Overall, the adverse reactions reported in the pediatric ulcerative colitis (Study Peds UC) and adult ulcerative colitis (ACT 1 and ACT 2) studies were generally consistent. In Study Peds UC, the most common adverse reactions were upper respiratory tract infection, pharyngitis, abdominal pain, fever, and headache. In Study Peds UC, there were a total of 20 serious adverse events: 10 were serious adverse events of ulcerative colitis, 7 were infections (which included cellulitis, urinary tract infection, pneumonia, pharyngitis, ulcerative colitis, viral infection, and infection not otherwise specified) and one event each of anemia, neutropenia and pancreatitis. An additional 12 adverse events were considered to be severe (4 events of ulcerative colitis, 3 of abdominal pain and 1 event each of pharyngitis, sinusitis, malnutrition, inflammation and headache). None of these serious or severe adverse events were opportunistic infections.

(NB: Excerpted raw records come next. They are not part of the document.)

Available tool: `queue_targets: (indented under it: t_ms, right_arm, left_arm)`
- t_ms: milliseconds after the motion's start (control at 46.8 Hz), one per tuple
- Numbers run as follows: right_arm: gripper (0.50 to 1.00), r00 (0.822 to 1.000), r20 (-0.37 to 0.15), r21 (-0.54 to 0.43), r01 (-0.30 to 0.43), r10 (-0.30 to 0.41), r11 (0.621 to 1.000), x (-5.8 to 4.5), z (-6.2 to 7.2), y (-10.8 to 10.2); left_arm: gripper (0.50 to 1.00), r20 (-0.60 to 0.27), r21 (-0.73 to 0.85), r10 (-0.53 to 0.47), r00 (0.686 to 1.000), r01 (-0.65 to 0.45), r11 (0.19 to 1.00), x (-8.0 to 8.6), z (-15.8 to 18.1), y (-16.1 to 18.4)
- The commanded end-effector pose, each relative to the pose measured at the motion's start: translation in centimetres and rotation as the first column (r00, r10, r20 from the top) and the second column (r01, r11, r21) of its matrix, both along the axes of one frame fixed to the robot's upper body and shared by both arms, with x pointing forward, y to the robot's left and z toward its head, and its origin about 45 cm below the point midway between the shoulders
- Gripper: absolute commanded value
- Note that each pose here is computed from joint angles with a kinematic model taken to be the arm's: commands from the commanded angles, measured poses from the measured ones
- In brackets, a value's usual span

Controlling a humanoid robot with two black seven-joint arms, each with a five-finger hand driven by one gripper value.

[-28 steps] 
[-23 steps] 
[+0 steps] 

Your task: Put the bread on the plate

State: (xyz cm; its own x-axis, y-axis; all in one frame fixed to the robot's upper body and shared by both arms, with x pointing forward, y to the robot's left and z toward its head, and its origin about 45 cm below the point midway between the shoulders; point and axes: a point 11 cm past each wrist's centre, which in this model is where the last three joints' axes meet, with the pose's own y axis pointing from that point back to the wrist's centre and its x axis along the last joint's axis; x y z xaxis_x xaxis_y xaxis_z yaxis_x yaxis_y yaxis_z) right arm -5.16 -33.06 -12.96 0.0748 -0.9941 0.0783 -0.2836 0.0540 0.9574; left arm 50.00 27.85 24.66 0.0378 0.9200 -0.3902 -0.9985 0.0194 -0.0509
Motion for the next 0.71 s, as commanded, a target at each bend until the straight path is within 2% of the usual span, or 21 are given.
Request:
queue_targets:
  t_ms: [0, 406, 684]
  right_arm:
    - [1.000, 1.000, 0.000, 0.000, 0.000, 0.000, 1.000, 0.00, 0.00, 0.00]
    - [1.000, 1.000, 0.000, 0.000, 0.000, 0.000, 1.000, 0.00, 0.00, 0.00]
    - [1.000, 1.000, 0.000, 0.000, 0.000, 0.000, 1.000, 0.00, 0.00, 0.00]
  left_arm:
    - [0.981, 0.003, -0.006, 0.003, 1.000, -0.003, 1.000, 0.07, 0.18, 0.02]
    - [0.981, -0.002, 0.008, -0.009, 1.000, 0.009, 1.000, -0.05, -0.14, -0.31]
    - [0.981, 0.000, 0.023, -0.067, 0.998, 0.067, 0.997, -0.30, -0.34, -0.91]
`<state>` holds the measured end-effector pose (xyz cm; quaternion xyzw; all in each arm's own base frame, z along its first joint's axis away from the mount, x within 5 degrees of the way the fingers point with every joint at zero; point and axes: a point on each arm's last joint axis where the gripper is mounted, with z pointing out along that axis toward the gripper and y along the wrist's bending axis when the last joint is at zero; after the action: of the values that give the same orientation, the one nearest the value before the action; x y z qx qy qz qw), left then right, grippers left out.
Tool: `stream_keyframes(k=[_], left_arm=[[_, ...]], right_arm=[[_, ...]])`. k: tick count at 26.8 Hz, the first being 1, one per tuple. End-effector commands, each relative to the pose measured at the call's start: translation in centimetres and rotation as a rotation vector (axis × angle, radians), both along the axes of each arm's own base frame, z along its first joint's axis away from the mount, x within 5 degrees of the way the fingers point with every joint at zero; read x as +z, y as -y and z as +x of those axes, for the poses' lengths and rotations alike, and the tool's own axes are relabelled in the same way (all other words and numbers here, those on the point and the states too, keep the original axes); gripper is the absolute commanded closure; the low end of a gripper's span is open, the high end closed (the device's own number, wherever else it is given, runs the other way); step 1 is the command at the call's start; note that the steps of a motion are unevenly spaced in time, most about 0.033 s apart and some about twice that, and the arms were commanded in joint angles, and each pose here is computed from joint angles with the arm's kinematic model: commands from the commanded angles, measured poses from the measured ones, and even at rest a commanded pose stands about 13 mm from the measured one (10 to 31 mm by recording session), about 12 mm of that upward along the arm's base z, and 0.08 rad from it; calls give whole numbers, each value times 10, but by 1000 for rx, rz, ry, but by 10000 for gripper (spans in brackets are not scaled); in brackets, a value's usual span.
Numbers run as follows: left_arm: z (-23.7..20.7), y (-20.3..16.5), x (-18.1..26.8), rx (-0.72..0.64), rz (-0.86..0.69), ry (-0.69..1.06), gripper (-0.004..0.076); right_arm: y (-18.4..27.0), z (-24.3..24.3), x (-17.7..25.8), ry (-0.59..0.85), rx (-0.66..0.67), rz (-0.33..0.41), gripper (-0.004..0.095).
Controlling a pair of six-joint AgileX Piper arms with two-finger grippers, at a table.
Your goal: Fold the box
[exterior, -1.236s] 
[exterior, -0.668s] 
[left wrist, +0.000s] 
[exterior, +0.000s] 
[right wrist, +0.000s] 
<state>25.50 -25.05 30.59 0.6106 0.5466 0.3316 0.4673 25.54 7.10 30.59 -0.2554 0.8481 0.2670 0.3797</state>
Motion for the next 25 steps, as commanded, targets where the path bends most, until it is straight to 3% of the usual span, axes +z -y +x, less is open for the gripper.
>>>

Infections were reported in 31 (51.7%) of 60 treated patients in Study Peds UC and 22 (36.7%) required oral or parenteral antimicrobial treatment. The proportion of patients with infections in Study Peds UC was similar to that in the pediatric Crohn’s disease study (REACH) but higher than the proportion in the adult ulcerative colitis studies (ACT 1 and ACT 2). Unlike REACH, in which infections were reported more frequently for patients who received q8 week as opposed to q12 week infusions; in Study Peds UC, the overall incidence of infections was similar in the q8 week (13/22 [59.1%]) and q12 week (14/23 [60.9%]) maintenance treatment groups. In Study Peds UC, serious infections were reported for 3 of 22 (13.6%) patients in the q8 week and 3 of 23 (13.0%) patients in the q12 week maintenance treatment group. Upper respiratory tract infection (7/60 [11.7%]) and pharyngitis (5/60 [8.3%]) were the most frequently reported respiratory system infections among all treated patients. The infections occurring in more than one patient in a treatment group that required antimicrobial treatment were pharyngitis (4/60 [6.7%]), urinary tract infection (4/60 [6.7%]), and bronchitis (2/60 [3.3%]).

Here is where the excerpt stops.